Los perros de Sarajevo
Los propietarios de un animal doméstico no necesitan que se les demuestre lo que sienten en su vida a diario. Incluso en circunstancias extraordinarias. En 1993, Sarajevo vivía bajo las bombas y la constante amenaza de los francotiradores. Aparte de algunas raciones humanitarias, no había nada que comer desde hacía casi un año. Todas las tiendas habían sido saqueadas, no quedaba ni una ventana intacta, los parques de la ciudad se habían convertido en cementerios donde apenas quedaban sitios. No se podía salir a la calle por miedo a recibir una bala perdida o ser víctima de otro francotirador. No obstante, en esa ciudad agotada y agonizante, donde los únicos sobresaltos eran el estruendo de la guerra, se veía todavía a algún hombre, a alguna mujer, o a algún niño paseando a su perro. «Hay que sacarle —decía un hombre en la calle—, y además, en momentos así, uno se olvida un poco de la guerra; cuando uno se consagra a otra cosa puede olvidarla.»

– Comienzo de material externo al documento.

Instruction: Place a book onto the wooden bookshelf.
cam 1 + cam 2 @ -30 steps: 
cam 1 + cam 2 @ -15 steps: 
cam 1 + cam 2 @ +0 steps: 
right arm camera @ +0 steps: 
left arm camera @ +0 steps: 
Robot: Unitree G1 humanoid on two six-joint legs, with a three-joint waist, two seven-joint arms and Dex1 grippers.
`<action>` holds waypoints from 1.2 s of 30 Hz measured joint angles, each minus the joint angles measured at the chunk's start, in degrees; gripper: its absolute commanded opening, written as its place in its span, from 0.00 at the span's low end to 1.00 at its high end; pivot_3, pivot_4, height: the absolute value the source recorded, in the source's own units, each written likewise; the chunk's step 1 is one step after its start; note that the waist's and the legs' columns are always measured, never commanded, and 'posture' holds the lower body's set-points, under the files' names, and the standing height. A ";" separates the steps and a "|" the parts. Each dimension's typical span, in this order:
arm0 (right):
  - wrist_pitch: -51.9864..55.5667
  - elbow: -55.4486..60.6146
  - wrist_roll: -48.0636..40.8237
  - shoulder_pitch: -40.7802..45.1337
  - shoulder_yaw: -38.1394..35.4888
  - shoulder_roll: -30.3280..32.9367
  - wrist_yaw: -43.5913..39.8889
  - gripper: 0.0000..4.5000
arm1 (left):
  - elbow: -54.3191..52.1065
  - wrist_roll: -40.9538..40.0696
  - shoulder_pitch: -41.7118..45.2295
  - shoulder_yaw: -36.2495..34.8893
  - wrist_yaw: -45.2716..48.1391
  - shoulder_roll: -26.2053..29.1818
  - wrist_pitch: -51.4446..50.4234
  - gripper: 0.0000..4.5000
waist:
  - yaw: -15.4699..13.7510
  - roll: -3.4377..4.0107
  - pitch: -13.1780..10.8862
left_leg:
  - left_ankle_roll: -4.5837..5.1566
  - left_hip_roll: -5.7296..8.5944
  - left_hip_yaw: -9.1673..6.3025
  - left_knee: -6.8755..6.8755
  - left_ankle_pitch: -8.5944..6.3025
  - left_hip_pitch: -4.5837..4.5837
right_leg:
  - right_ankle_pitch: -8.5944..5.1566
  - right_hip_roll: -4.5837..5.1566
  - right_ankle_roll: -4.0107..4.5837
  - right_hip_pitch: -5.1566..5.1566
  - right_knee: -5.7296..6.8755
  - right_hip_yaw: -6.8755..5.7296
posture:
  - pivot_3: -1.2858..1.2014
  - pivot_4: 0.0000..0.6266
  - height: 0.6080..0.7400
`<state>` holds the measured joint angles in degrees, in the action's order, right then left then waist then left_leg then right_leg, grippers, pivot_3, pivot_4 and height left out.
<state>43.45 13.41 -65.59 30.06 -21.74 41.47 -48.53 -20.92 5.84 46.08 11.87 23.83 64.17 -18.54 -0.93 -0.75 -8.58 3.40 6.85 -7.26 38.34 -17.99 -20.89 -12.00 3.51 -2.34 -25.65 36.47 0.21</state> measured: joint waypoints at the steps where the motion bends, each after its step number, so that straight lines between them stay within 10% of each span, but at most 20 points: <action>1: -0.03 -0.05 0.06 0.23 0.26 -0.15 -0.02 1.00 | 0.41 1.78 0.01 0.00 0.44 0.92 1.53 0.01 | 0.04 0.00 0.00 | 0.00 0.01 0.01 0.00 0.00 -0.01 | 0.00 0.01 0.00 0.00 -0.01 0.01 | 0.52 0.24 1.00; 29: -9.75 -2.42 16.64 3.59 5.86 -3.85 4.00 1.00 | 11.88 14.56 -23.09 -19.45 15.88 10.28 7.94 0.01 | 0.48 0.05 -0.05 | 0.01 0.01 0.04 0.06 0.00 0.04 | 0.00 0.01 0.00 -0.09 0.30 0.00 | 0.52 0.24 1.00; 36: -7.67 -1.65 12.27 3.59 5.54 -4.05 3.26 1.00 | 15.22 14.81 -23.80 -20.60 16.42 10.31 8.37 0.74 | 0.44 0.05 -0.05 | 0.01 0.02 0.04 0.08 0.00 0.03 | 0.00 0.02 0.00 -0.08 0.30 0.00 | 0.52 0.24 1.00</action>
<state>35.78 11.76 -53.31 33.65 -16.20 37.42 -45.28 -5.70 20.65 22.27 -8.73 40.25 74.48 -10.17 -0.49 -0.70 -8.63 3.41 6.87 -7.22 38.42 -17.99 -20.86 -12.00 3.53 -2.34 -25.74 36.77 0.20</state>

En la única habitación todavía intacta de su apartamento, una pareja anciana había metido a una perra y un gato que hallaron agonizantes en la calle al principio del sitio. Pensaban que podrían soltarlos al cabo de unas semanas, cuando estuviesen mejor. Un año después seguían allí. Nadja y Thomaslov compartían con esos animales las magras raciones que podían procurarse de vez en cuando. El gato prefería la leche en polvo de los paquetes humanitarios franceses —«Es un marqués», decían, sonriendo—, pero cuando tenía hambre de veras, aceptaba las raciones norteamericanas que eran algo más fáciles de encontrar. La perra había tenido siete cachorrillos delante del edificio. Cinco habían sobrevivido porque los residentes les suministraban restos cuando podían. «Nosotros nos ocupamos de ellos porque tenemos necesidad de saber que algo vive a nuestro alrededor. Siempre que podemos también les echamos de comer a los pájaros. Eso nos recuerda la paz, ¿sabe? La paz normal, la paz cotidiana, como antes. Hay que aferrarse y creer que sobreviviremos.»25 Eso sucedía en Sarajevo, en 1993. En medio de la pesadilla, cuando falta de todo, hay algo que todavía queda: la relación afectiva, incluso con un perro. Poder seguir dando. Para sentirse humano. Sentir que todavía se cuenta para alguien. Y eso es más fuerte que el hambre, que el miedo.
Cuando se perturban esas relaciones, nuestra fisiología se degrada, y lo sentimos como si se tratase de un dolor. Es un dolor afectivo, pero un dolor, a menudo más intenso, por otra parte, que el sufrimiento físico. Esta llave de nuestro cerebro emocional no depende únicamente del amor de nuestro compañero o compañera. Depende de la calidad de todas nuestras relaciones afectivas. Con nuestros hijos, padres, hermanos y hermanas, amigos, animales. Pues lo que importa es el sentimiento de poder ser uno mismo, completamente, con alguien más. De poderse mostrar débil y vulnerable al igual que fuerte y radiante. De poder reír y también llorar. De sentirse comprendido en las emociones. De saberse útil e importante para alguien. Y de tener un mínimo de contactos físicos cálidos. Simplemente, de ser amado. Como todas las plantas que se giran hacia la luz del sol, también nosotros tenemos necesidad de la luz del amor y de la amistad. Sin ella nos hundimos en la ansiedad y la depresión. Pero en nuestra sociedad hay constantemente fuerzas centrífugas trabajando para separarnos unos de otros. Y cuando no nos separan, a menudo nos incitan a vivir en la violencia de las palabras en lugar del afecto. Para controlar mejor nuestra fisiología, debemos aprender a manejar mejor todas nuestras relaciones con los demás.
Y eso es posible, por poco que valga la pena aprender las bases de lo que se podría denominar la «comunicación emocional».